[Start of Attachment]
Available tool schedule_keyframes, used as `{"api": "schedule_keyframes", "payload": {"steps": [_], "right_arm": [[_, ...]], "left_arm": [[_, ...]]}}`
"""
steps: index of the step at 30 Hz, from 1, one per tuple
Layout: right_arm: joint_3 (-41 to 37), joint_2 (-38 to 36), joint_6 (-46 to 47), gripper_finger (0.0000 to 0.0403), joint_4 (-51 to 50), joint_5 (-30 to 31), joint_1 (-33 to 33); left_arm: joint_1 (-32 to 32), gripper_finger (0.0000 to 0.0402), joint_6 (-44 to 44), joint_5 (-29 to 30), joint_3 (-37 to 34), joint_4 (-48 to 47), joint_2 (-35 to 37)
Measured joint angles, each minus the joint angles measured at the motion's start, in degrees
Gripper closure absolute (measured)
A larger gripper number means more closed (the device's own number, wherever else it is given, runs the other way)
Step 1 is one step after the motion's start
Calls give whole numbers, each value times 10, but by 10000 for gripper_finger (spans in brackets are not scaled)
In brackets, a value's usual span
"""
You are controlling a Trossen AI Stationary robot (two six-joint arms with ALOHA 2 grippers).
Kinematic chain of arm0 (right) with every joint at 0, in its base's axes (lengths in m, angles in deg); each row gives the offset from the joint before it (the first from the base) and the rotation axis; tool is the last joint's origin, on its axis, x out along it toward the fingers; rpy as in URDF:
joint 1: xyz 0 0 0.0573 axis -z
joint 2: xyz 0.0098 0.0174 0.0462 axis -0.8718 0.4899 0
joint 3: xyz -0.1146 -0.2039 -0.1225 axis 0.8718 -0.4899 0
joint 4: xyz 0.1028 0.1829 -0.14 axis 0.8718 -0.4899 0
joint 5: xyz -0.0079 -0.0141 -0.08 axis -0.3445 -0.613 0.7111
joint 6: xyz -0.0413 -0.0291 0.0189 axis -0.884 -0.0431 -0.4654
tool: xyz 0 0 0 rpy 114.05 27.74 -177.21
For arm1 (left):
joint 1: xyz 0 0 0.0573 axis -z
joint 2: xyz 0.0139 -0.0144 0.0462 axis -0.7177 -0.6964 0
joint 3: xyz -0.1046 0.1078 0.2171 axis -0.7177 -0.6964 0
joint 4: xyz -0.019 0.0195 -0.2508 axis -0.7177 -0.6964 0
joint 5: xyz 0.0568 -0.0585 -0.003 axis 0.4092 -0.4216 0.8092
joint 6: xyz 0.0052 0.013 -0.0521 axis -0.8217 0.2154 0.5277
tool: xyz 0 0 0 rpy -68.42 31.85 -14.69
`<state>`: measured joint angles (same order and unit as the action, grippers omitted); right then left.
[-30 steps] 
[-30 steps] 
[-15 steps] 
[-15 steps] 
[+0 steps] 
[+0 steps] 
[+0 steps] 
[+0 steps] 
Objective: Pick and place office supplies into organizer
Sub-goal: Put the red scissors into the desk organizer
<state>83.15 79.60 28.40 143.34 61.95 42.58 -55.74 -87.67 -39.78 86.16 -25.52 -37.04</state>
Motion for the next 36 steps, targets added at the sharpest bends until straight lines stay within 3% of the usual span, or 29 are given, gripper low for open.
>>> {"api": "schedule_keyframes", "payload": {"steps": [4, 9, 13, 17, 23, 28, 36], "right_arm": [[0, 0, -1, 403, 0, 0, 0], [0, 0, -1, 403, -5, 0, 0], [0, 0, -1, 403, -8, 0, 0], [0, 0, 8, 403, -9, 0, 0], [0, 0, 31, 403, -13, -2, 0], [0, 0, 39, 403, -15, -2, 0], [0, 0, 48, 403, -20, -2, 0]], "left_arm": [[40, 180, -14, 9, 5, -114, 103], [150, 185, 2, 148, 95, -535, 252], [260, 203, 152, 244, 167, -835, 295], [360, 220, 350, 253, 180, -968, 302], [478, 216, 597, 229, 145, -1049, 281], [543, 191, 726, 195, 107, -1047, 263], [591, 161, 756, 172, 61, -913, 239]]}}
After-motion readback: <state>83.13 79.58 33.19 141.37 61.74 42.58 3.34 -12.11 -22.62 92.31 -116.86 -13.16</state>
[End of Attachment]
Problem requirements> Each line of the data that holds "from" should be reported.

Task output>
steps: index of the step at 30 Hz, from 1, one per tuple
Kinematic chain of arm0 (right) with every joint at 0, in its base's axes (lengths in m, angles in deg); each row gives the offset from the joint before it (the first from the base) and the rotation axis; tool is the last joint's origin, on its axis, x out along it toward the fingers; rpy as in URDF:

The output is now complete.